Friday, September 14, 2007

This Week in Trafficking

Trafficking and migration related articles from around the web


Source: Corbis

Senator says the annual quota of Filipina nurses to Japan is not enough

Taking up the cudgels for thousands of health practitioners, Senator Loren Legarda on Friday questioned the "highly restrictive" quota-based deployment of Filipino nurses and caregivers to "the land of the rising sun" under the Japan-Philippines Economic Partnership Agreement (JPEPA). "We definitely would have preferred the market demand-driven deployment of Filipino nurses and caregivers, instead of a prohibitive quota system," said Legarda, chair of the Senate committee on economic affairs. "There is a huge pent-up demand for foreign healthcare workers in Japan due to its rapidly aging population. The (Philippine) government is duty-bound to secure for Filipino professionals the greatest opportunity to cover this demand," Legarda stressed. According to a study by Nomura Capital Management Inc., Japan’s population is aging faster than that of any other country. The study said Japan would soon have only two able-bodied workers for every retiree.

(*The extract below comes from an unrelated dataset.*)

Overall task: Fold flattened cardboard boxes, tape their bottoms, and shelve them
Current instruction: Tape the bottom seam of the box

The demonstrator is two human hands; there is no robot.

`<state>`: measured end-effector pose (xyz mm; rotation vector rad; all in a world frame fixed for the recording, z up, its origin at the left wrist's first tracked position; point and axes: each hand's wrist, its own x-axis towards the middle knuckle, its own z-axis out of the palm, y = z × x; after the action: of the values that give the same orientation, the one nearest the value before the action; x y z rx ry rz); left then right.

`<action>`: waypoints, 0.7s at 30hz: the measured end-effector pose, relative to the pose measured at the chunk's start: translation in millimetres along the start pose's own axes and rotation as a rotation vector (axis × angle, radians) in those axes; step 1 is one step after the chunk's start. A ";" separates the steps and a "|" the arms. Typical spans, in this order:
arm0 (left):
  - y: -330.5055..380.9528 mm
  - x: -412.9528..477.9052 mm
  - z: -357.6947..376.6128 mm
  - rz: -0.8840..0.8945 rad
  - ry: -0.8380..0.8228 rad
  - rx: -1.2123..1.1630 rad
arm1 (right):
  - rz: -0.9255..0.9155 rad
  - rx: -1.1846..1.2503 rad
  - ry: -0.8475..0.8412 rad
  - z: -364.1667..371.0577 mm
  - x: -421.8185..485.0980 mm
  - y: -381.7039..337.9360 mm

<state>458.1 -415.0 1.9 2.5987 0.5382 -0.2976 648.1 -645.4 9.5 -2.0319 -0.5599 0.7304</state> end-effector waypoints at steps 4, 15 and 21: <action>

New Jersey women fined $78,000 for enslaving nanny

Attorney General Anne Milgram and Criminal Justice Director Gregory A. Paw announced that a Filipino woman residing in West Windsor , N.J. pleaded guilty Thursday to forcing a young Filipino woman who came to the U.S. as a nanny to instead care for her ailing husband and do her housekeeping for two years. The young woman's passport and visa were taken away, and she was told not to leave the house without family members because she would be arrested. She was paid only a small fraction of what she was supposed to receive for coming to work in the U.S.

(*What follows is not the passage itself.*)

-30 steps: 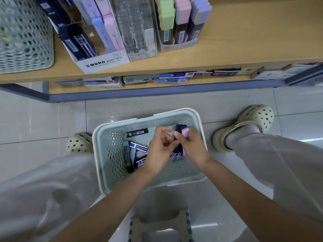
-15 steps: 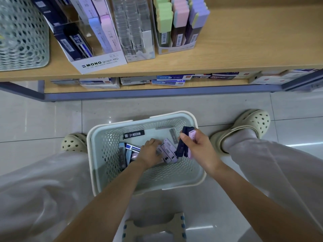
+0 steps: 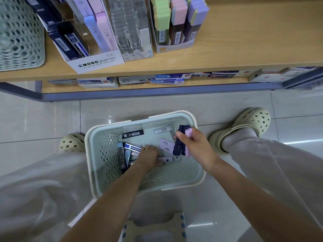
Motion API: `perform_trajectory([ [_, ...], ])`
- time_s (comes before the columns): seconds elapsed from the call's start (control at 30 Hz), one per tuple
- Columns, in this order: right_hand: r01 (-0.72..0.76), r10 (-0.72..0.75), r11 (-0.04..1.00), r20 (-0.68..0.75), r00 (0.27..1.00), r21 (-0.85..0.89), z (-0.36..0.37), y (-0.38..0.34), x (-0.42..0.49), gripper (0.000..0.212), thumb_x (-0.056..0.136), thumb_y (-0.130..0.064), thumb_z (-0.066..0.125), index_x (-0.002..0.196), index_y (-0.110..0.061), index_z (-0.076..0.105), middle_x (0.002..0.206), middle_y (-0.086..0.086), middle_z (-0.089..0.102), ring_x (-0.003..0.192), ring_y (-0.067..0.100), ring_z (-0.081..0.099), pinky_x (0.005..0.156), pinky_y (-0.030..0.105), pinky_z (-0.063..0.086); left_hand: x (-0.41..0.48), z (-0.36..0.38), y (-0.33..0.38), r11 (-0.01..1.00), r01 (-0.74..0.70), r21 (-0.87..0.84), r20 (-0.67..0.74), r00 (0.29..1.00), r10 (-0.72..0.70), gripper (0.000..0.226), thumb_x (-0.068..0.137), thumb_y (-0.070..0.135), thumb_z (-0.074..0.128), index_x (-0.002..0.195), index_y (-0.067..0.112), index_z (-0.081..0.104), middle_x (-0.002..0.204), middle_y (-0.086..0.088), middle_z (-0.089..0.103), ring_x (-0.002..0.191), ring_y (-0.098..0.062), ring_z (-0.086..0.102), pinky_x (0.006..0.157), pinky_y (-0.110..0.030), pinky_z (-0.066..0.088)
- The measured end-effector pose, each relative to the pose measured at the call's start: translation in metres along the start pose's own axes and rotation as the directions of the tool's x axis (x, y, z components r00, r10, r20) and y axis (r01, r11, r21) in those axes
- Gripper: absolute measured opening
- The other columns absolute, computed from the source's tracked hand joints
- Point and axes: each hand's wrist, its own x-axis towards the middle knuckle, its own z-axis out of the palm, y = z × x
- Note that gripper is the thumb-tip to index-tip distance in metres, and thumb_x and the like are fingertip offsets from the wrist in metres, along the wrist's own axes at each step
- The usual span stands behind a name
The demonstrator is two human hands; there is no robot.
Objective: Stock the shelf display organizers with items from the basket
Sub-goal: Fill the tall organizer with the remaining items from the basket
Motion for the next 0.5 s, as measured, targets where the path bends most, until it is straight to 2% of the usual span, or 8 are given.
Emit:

Proposed mandatory social security for migrants draws criticism from migrant NGO
President Gloria Macapagal Arroyo’s endorsement for mandatory Social Security System coverage of overseas Filipino workers is just "another extortion scheme" aimed at OFWs, a Hong Kong-based Filipino group said Thursday. “The unbelievable greed of the Arroyo administration for the money of OFWs is again shown by its effort to corner our earnings through the SSS coverage," said Dolores Balladares, chairperson of the United Filipinos in Hong Kong (Unifil-Migrante-HK) in a press statement. The newly-imposed deployment guidelines exact from OFWs additional fees for retraining and other requirements. There is the membership fee for the Overseas Workers Welfare Administration. Add to these the rising value of the peso that continues to erode dollar remittances, Balladares cited. According to the group, the expanded SSS coverage proposal is another item on the list of moneymaking schemes of the administration.

Shelter in Israel rehabilitates survivors of trafficking

Foreign women who are victims of trafficking can now get support at the Maagan shelter in Tel Aviv. In 2002 the Israeli government, in an attempt to encourage these women to testify against the people who bought and sold them, decided to offer them work visas in return for sworn statements detailing their tribulations. The visas run until one year after the end of their trials. About 250 of these women have been through the Maagan shelter in the last few years. According to estimates, several thousand victims have been trafficked into and within Israel since the 1990s. Those who cooperate become eligible for rehabilitation through the shelter, which is funded by the Israeli Ministry of Welfare.

Three charged in New Jersey trafficking ring

Thursday, September 6th- Federal agents today arrested two men and a woman from Togo who they say smuggled at least 20 girls and young women from the West African nation and forced them into indentured servitude, working without pay at hair braiding salons in Newark and East Orange. "This is a case of modern-day slavery," said Tom Manifase, deputy special agent in charge of investigations for U.S. Immigration and Customs Enforcement (ICE) in Newark, the lead agency in the investigation. "These women were promised a better life in the U.S. but instead ended up becoming victims of human trafficking."

Immigration intensifies anti-human trafficking campaign in the Philippines

Immigration Commissioner Marcelino Libanan has ordered his officers and agents in different airports and sub-ports to intensify the campaign against human trafficking. "This is a very serious problem and we in the Immigration bureau, being the country's chief gatekeeper, should do our part in stopping this human trafficking menace from victimizing more of our countrymen," Libanan said after the United Nations reported that one in four of humans trafficked across the globe were Filipinos. Libanan admitted that he was so alarmed by the report that he immediately issued a directive to his men at the Ninoy Aquino International Airport.